Foto de Canary Bird Inside Cage e mais fotos de stock de Animal - iStock
Era uma casa – um lar – vazia de amor e preenchida de gritos.   

A mãe, histérica e infeliz, gritava dia e noite com todos. O pai, quando em casa, colérico e egoísta, só falava aos berros.

Os filhos, crianças acuadas, de olhos amedrontados, só sabiam falar muito alto – ou não seriam ouvidos.

Até o coitado do cachorro latia em altos brados dia e noite. Quando, por um instante, ali se fazia silêncio, era possível ouvir, então, o doce canto de um canário.

Todos – com exceção do canário – incomodavam a vizinhança.

Mas ninguém reclamava.
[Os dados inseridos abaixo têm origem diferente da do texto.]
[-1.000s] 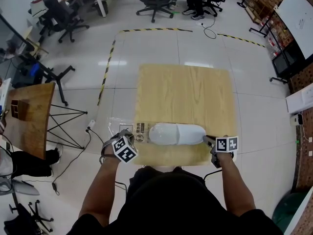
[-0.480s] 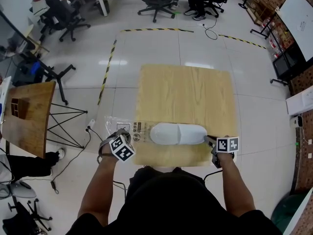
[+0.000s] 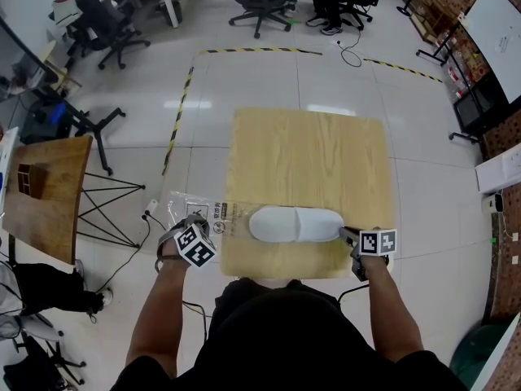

Afinal, além de ser recebido aos berros por qualquer um da família, além da ameaça de ataque do grande pastor alemão que guardava o quintal, a reclamação só faria aumentarem os gritos e as brigas.

Assim, em paz vivia a vizinhança, convivendo com a guerra daquela família.

Um acordo tácito unia a vizinhança: ignorar completamente a existência da infeliz família. Não havia como ajudar, então o melhor era não tentar interferir.

Vinha o inverno rigoroso, vinham as chuvas das monções, todos fechavam alegremente as janelas, pois ficariam livres da intensidade da interminável balbúrdia da casa vizinha.

Já nas tardes longas de verão, quando se queria gozar da fresca do anoitecer, vinha, de brinde no mesmo pacote, a gritaria sem fim. E, às vezes, por alguns momentos, o doce canto do pequeno canário.

E os anos se passaram.

O cachorro, já velho, morreu. Uma parte do barulho se foi.

As crianças, já mais crescidas, dedicavam seus dias aos estudos e à escola, e quase não se ouviam mais suas vozes. O que calou uma parte da algazarra.

A mãe, sem ter com quem gritar, passava boa parte do dia calada. O alarido diminuía dia a dia.

Assim, uma relativa paz reinava nas redondezas, sendo possível, apenas, ouvir o doce canto do pequeno canário em sua gaiola.

Entendi, então, que não era o doce canto do solitário canário, mas os gritos de desespero da pequena e doce – ela sim, doce – criatura, bradando contra as grades que a prendiam. Seu canto não era a liberdade de comemorar o silêncio reinante. Mas o grito pela própria liberdade.